El mercado laboral cada vez demanda más competencias a las personas. Si sumamos a eso un panorama que, a veces, parece desalentador nos comenzamos a desanimar. Sin embargo, no debemos olvidarnos de que una de las claves más importantes para mejorar tu empleabilidad es la formación.

Todos sabemos que las empresas se están renovando constantemente. Por ello, no es de extrañar que demanden profesionales que estén en un continuo reciclaje de conocimientos. Nos encontramos en la revolución tecnológica y, esto acarrea una serie de consecuencias a nivel social, personal y, como no, profesional.

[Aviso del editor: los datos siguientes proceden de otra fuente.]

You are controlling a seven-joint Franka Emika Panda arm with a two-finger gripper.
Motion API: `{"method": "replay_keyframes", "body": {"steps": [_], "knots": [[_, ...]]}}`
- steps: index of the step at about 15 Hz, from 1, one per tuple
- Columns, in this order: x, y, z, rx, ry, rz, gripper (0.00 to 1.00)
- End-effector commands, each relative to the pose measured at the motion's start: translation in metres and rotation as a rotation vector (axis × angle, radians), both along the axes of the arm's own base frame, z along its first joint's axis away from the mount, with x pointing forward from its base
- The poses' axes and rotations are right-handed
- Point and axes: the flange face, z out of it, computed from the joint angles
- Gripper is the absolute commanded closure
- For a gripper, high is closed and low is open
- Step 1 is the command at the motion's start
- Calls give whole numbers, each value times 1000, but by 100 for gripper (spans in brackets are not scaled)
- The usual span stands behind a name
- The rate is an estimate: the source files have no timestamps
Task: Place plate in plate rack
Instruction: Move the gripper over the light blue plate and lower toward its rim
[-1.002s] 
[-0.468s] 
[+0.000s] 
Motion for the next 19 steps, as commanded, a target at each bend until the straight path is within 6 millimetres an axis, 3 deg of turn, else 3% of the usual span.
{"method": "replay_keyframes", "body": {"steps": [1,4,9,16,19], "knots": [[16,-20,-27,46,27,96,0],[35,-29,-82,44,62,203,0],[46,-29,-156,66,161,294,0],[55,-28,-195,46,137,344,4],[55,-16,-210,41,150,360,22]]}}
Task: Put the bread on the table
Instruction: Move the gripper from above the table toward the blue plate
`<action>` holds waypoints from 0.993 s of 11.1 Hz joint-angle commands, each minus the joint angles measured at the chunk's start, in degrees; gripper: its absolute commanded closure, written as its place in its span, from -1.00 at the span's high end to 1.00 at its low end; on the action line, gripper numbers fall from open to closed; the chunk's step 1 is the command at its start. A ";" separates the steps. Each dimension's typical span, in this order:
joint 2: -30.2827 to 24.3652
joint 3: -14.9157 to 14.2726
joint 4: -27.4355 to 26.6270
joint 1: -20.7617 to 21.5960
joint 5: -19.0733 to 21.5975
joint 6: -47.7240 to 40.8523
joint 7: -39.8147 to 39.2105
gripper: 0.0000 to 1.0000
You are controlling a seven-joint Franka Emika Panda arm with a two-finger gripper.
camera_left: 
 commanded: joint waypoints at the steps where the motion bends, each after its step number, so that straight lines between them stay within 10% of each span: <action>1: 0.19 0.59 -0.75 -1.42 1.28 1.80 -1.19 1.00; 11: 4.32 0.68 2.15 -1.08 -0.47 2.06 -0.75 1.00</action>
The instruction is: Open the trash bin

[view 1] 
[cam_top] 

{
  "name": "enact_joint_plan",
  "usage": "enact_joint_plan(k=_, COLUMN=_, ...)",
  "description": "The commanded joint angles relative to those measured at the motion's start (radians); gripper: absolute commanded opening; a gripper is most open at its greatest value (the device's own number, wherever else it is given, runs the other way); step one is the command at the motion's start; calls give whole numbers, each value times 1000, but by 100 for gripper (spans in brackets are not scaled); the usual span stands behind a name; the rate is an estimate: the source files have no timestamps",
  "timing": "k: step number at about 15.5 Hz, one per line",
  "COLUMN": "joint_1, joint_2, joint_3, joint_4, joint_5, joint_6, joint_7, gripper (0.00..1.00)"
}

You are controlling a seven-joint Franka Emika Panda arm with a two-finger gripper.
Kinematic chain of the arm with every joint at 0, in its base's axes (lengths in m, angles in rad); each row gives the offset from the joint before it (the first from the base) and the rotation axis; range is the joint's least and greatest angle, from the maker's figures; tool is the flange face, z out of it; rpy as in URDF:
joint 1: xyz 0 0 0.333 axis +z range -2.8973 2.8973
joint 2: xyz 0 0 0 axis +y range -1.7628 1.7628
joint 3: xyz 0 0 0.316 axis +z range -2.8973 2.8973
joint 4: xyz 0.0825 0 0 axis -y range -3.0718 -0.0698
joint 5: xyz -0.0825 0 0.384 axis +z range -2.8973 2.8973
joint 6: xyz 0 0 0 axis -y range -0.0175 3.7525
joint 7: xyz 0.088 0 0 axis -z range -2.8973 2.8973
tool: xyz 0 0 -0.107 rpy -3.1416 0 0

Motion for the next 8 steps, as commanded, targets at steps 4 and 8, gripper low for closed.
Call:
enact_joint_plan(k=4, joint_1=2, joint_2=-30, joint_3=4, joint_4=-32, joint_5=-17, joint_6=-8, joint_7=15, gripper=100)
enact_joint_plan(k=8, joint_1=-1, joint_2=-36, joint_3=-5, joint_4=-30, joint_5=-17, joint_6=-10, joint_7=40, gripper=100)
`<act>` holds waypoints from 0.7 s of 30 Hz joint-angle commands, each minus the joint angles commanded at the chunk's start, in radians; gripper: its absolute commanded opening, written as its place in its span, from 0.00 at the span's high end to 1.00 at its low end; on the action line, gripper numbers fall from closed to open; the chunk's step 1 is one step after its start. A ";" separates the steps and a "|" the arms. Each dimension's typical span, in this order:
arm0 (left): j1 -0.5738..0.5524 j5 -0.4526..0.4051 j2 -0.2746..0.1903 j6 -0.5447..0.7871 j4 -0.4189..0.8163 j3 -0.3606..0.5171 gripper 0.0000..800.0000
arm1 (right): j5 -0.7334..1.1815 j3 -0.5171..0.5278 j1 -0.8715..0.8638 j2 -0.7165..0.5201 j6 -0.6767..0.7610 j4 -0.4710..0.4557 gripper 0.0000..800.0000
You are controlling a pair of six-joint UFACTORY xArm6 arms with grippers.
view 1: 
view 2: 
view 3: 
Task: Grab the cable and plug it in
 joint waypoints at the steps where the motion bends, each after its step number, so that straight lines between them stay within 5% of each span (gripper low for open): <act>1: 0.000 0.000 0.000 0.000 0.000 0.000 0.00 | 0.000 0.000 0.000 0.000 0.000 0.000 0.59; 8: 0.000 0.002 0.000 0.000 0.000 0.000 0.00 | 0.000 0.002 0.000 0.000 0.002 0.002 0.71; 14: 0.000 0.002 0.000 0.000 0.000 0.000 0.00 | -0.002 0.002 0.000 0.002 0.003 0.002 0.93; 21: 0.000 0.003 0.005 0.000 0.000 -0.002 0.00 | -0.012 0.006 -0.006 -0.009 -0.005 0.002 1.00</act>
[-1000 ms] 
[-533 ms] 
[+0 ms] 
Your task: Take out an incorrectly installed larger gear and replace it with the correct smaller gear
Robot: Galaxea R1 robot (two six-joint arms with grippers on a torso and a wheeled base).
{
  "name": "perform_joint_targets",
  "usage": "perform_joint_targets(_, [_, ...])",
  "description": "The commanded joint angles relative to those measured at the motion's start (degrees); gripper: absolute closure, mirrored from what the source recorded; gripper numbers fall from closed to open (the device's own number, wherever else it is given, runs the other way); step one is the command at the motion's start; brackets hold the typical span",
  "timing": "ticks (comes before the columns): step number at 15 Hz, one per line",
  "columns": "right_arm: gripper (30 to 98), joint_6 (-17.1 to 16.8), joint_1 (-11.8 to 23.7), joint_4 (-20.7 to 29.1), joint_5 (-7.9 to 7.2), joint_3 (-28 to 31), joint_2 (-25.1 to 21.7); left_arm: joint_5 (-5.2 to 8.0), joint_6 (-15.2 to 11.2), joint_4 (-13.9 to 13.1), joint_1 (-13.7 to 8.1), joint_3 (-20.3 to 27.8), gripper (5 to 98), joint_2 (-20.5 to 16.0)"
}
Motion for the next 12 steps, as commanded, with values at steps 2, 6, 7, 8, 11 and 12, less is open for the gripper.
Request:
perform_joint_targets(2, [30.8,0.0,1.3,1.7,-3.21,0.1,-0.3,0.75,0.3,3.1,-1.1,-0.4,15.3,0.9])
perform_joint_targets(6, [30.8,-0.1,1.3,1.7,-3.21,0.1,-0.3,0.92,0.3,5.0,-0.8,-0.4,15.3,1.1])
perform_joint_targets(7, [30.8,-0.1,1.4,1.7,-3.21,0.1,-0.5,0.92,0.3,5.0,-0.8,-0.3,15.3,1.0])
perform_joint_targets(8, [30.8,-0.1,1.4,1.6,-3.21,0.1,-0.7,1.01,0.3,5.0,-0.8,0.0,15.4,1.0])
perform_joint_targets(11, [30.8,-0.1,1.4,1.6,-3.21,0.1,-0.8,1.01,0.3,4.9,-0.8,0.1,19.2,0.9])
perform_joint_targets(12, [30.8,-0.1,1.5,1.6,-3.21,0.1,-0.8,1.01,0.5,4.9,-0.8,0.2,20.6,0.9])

Formación y empleabilidad: un cactus con flor

Cuando hablamos de cambios en el mercado laboral hacemos referencia al conjunto de factores externos e internos que nos facilitarán la tarea de inserción laboral. En este contexto, cobra especial relevancia hablar de marca personal. Saber quienes somos, que hacemos y a dónde queremos llegar nos ayudará a fijar unos objetivos.

La formación es una parte importante para mejorar nuestra empleabilidad. Pero, al final, tenemos que creer en nuestros valores, competencias, aptitudes y seguir sumando con nuestra actitud. Nunca debemos olvidarnos que cada uno de nosotros es diferente y siempre va a tener algo que ofrecer y que ayudará a sumar al equipo de trabajo.

Al final de todo el camino, cuando consigas insertarte laboralmente, te darás cuenta que la formación es un parte importante para conseguir que el cactus florezca. Pero nunca debes olvidarte de que para que eso ocurra debes añadir un poco de tu marca personal, tu esencia, tus aptitudes y sobre todo tu actitud frente a los retos.